AI steals from the original creators
Speaking of images that already exist, there is no attribution given to the artists who created the images that sit in the corpus that the AI has learned from.
Which is not cool.
What’s more, it breeds the mindset that most people have about images online, and that is if it’s on the internet, it must be free. Not so.
The fight against this behaviour is on. For example, Getty Images is suing AI art generator Stable Diffusion in the US for copyright infringement. This article on The Verge is a great exploration about the issues at stake.
The magic is in our interpretation, not in their generation
The introduction of the camera catalysed a wild explosion of new thought about art, and a range of modern art movements, like impressionism, expressionism, surrealism, and cubism. We (i.e. human artists) reacted to this new technology, and intentionally challenged existing ideas of aesthetics, technique and composition, and created whole new ways of expressing ourselves visually.
AI-generated images don’t intentionally challenge existing patterns and compositions, or re-interpret existing metaphors or existing visual treatments of subject matter. The algorithms are serving up a range of calculated renderings, and then we choose what ‘stands out’ and what does not. Any freshness, originality, or aesthetic value we ascribe to any of these images comes from us, not the AI.
We are still doing the synthesis
These AI algorithms ape some of what we intuitively do when thinking how to visualise something, but not all of it. In Presto Sketching, I wrote about how we do that. Generally we:
- Understand – We check that we ‘get’ the concepts that need to be visualised
- Synthesise – Then, our clever brains make a multitude of choices about what those concepts mean, how are they connected, what to include, what not to include, what to emphasise, how to appeal to our intended audience, is there a metaphor at play, and so on.
- Translate – Then, we think about how to visualise and communicate that synthesis. This is steered by our own memory and experiences, our visual diet, our confidence and competence in being able to render something (on paper or pixels).
I think AI-powered image generators do an amazing job of #3 Translate, but they can’t do #1 Understand or #2 Synthesise. You can see this when you look at the visual rendering of the vision statements above; yes, the text is very generic, so all it can do is algorithmically reach for a ‘stock’ object that fits a word, or render a ‘stock’ abstract symbol that represents a concept (e.g. the ‘go faster’ lines) for “innovation”).
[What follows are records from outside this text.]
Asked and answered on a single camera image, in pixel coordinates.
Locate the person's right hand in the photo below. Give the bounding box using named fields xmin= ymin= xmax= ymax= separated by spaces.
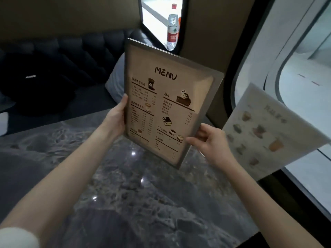
xmin=185 ymin=123 xmax=233 ymax=169

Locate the framed beige menu stand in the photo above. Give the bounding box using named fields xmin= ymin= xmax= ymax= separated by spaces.
xmin=123 ymin=38 xmax=225 ymax=170

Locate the person's left hand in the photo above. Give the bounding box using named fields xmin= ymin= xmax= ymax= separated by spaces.
xmin=102 ymin=93 xmax=129 ymax=138

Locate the white flat sheet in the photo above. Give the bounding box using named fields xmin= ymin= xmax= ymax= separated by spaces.
xmin=0 ymin=112 xmax=10 ymax=137

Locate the white drinks menu stand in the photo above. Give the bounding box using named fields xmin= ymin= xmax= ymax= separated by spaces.
xmin=222 ymin=82 xmax=331 ymax=182

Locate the black tufted leather sofa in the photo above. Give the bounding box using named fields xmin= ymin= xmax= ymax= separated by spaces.
xmin=0 ymin=28 xmax=161 ymax=136

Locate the black backpack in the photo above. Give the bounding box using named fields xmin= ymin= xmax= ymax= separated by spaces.
xmin=0 ymin=53 xmax=77 ymax=116

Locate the large rounded window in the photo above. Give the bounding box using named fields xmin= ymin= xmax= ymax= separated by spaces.
xmin=225 ymin=0 xmax=331 ymax=220

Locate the grey marble table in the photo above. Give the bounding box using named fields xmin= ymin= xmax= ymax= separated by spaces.
xmin=0 ymin=108 xmax=259 ymax=248

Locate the grey cushion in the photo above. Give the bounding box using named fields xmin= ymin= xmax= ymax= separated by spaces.
xmin=104 ymin=53 xmax=125 ymax=104

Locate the red label water bottle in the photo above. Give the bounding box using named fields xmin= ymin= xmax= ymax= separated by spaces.
xmin=166 ymin=3 xmax=179 ymax=51

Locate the person's right forearm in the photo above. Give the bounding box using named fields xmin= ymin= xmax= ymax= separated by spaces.
xmin=220 ymin=162 xmax=324 ymax=248

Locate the person's white shirt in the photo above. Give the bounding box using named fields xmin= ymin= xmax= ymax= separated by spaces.
xmin=0 ymin=227 xmax=41 ymax=248

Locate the person's left forearm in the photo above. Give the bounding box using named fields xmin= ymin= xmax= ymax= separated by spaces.
xmin=0 ymin=126 xmax=117 ymax=240

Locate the small black framed window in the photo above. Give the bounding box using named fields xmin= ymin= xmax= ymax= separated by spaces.
xmin=138 ymin=0 xmax=188 ymax=54
Bottom line? It’s a (possibly illegal) type of brush
As long as we demonstrate understanding and synthesis, I think we still have a massive edge over AI-powered image generation. I see it as a new type of brush that we can paint with. What ‘colours’ do you put on the brush? How do you wield the brush? It depends on the prompts you use.
But this (to me) calls for three pursuits:
Broaden your visual diet. Whatever your role is, intentionally go after a richer variety of visual stimuli. Go to nature, seek out different kinds of First Nation art, go through old art books… but do what it takes to feed your eyeballs and your brain with a wider range of visual layouts, colours, textures, treatments, and subject matter.
Cultivate your creativity. Intentionally colour outside the lines. Create things for the sheer heck of it, not for money or likes or any reward. Be impulsive. Swap out a familiar tool with an unfamiliar tool. Set yourself a new constraint for each project.
Example: Here’s what MidJourney makes with my nonsense prompt: “yuopoyy at bhlkip asd”:
Interesting, hey?
Skill up in synthesis. Cultivate and improve your skills of listening and observing, questioning, empathising, critical thinking, (re)framing, (re)classifying, (re)grouping, (re)wording, and resampling.
And last thing: Check out the subtle art of prompt whispering. 😉
What are your thoughts? I’m keen to know!